**Work to be completed**
Only certain lines below are wanted: those starting at the line containing "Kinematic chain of" and ending at the line containing "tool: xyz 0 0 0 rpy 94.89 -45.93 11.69", both included, each retyped exactly.

Excerpts from a dataset:

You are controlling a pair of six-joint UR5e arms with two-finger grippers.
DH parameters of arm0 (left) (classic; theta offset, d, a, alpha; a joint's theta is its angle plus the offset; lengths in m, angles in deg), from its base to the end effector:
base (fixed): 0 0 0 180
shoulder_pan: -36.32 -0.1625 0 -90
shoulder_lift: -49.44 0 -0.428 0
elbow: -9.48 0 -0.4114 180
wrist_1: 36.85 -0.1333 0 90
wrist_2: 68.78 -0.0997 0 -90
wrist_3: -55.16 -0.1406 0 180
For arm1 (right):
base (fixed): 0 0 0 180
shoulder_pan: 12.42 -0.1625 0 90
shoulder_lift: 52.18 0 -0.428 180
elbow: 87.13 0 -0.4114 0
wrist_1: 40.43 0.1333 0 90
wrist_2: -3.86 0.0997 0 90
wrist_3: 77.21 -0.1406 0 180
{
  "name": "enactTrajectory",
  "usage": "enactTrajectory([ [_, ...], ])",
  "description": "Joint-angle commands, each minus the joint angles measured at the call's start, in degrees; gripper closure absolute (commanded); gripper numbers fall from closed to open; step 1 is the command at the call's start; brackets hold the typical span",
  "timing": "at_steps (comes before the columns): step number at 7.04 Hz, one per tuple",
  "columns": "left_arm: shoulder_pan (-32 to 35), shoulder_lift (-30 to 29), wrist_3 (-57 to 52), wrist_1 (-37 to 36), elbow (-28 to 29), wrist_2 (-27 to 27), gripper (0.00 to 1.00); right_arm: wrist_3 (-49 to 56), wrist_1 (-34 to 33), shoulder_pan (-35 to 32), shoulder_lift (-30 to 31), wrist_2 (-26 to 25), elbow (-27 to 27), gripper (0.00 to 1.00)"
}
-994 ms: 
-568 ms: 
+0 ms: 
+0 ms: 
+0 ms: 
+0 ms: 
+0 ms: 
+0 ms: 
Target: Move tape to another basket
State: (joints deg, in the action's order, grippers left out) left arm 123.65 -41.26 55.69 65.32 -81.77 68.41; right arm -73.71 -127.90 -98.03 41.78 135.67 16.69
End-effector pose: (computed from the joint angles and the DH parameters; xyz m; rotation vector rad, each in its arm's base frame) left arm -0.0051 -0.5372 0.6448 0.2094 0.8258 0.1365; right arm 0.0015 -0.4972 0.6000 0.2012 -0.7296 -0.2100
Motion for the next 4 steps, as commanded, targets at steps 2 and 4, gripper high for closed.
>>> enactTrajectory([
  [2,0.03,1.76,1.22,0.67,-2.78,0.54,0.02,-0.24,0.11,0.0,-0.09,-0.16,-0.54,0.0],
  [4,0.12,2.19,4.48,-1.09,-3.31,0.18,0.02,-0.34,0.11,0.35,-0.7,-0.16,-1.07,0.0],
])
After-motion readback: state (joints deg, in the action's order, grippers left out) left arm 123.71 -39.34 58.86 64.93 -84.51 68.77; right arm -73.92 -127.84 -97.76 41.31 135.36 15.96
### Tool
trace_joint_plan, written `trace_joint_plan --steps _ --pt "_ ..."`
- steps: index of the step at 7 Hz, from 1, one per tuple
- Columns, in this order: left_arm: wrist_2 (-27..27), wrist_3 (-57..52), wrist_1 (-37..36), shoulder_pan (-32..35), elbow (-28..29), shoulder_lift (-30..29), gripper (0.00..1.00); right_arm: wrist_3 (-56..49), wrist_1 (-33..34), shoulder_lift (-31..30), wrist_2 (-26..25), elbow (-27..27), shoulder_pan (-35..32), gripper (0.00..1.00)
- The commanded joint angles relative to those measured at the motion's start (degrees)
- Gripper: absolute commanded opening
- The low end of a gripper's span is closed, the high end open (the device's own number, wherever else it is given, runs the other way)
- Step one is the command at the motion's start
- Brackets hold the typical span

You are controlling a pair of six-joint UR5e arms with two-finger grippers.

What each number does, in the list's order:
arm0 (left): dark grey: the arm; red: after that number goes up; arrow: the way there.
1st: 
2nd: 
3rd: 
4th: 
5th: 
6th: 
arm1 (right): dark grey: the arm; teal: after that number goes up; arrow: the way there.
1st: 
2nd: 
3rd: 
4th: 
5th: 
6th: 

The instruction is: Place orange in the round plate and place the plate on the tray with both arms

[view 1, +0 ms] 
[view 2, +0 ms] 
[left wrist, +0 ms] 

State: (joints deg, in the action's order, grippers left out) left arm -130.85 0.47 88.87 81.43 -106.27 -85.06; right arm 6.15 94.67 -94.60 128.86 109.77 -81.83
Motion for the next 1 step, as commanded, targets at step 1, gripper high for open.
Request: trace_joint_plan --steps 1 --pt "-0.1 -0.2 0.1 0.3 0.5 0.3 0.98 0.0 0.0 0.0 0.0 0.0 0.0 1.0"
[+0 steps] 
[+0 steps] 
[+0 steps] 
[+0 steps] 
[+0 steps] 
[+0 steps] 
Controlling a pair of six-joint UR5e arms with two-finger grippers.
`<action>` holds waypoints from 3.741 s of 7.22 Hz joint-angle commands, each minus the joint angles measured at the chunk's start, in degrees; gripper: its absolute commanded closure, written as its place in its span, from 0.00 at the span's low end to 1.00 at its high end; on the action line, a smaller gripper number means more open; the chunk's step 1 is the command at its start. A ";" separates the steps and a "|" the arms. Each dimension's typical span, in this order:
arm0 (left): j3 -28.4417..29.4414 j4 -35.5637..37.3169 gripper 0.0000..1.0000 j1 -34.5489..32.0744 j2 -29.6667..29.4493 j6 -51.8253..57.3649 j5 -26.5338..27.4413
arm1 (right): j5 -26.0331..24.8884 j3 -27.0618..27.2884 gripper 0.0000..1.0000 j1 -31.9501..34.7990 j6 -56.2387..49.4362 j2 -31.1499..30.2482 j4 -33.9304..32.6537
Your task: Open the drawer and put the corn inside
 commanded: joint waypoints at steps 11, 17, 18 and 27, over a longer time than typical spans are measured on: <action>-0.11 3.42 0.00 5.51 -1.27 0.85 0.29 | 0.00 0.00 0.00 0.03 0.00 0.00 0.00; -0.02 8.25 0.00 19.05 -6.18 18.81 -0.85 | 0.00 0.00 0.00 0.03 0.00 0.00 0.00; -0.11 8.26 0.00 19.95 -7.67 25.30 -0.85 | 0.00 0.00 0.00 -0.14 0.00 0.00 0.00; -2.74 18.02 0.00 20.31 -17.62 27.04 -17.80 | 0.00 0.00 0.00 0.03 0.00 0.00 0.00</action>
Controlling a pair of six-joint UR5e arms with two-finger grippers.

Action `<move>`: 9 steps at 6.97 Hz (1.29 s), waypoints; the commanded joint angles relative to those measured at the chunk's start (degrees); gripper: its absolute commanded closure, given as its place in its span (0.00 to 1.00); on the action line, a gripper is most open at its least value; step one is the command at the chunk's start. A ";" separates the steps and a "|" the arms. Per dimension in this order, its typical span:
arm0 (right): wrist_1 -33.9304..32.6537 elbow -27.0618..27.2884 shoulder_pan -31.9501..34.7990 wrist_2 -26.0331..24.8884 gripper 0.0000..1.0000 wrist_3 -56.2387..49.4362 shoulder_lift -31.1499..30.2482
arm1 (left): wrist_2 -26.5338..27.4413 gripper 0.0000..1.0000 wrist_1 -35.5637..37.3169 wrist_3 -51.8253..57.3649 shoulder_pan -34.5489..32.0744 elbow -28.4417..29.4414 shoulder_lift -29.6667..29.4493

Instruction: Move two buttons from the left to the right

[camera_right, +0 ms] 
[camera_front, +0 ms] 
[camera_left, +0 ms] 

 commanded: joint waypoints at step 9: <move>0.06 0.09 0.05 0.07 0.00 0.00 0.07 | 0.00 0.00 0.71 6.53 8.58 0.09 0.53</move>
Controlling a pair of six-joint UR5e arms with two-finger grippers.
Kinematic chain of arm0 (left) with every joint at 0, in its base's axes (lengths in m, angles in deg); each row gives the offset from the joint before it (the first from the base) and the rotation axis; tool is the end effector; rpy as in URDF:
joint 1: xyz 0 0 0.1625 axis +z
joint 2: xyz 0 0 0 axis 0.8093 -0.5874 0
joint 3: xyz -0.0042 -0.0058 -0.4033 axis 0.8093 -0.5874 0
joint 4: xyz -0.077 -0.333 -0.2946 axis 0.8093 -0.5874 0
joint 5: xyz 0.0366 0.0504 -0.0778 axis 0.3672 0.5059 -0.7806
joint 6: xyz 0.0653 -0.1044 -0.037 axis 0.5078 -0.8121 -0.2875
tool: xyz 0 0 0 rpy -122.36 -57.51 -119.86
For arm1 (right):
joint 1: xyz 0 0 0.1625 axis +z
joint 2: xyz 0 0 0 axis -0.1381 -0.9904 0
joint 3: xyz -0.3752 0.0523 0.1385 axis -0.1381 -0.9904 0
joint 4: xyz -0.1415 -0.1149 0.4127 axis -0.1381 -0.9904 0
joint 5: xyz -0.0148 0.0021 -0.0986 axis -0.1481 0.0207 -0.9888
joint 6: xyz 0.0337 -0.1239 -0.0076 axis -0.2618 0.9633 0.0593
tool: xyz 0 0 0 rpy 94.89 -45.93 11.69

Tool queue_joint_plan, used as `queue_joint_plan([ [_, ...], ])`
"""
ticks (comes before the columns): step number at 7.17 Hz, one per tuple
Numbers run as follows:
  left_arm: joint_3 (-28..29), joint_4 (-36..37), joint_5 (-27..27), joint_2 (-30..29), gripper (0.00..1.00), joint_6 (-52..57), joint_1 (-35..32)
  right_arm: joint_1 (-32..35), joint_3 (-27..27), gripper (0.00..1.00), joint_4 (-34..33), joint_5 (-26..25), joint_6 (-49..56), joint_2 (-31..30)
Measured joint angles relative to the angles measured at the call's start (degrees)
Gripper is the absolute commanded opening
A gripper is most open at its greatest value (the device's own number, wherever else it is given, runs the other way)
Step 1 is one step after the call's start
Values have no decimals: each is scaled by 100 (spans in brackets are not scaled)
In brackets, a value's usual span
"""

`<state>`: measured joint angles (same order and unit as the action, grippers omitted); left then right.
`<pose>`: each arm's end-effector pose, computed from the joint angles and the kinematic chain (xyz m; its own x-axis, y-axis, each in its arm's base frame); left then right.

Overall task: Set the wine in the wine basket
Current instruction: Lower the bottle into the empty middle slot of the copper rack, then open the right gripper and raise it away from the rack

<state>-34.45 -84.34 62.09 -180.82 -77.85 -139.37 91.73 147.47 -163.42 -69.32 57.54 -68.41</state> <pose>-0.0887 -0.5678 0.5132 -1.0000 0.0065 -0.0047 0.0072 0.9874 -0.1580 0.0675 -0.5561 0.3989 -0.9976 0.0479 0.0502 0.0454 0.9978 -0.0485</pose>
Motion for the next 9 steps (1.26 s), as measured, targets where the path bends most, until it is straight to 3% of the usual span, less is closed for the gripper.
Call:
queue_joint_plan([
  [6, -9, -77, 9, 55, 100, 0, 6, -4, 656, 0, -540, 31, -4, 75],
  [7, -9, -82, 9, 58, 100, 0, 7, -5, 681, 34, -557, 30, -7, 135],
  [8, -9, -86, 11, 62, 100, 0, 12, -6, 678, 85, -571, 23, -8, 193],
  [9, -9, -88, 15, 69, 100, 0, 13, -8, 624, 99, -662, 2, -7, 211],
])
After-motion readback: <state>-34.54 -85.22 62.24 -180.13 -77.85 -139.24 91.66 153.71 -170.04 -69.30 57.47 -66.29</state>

**Result of the task**
Kinematic chain of arm0 (left) with every joint at 0, in its base's axes (lengths in m, angles in deg); each row gives the offset from the joint before it (the first from the base) and the rotation axis; tool is the end effector; rpy as in URDF:
joint 1: xyz 0 0 0.1625 axis +z
joint 2: xyz 0 0 0 axis 0.8093 -0.5874 0
joint 3: xyz -0.0042 -0.0058 -0.4033 axis 0.8093 -0.5874 0
joint 4: xyz -0.077 -0.333 -0.2946 axis 0.8093 -0.5874 0
joint 5: xyz 0.0366 0.0504 -0.0778 axis 0.3672 0.5059 -0.7806
joint 6: xyz 0.0653 -0.1044 -0.037 axis 0.5078 -0.8121 -0.2875
tool: xyz 0 0 0 rpy -122.36 -57.51 -119.86
For arm1 (right):
joint 1: xyz 0 0 0.1625 axis +z
joint 2: xyz 0 0 0 axis -0.1381 -0.9904 0
joint 3: xyz -0.3752 0.0523 0.1385 axis -0.1381 -0.9904 0
joint 4: xyz -0.1415 -0.1149 0.4127 axis -0.1381 -0.9904 0
joint 5: xyz -0.0148 0.0021 -0.0986 axis -0.1481 0.0207 -0.9888
joint 6: xyz 0.0337 -0.1239 -0.0076 axis -0.2618 0.9633 0.0593
tool: xyz 0 0 0 rpy 94.89 -45.93 11.69

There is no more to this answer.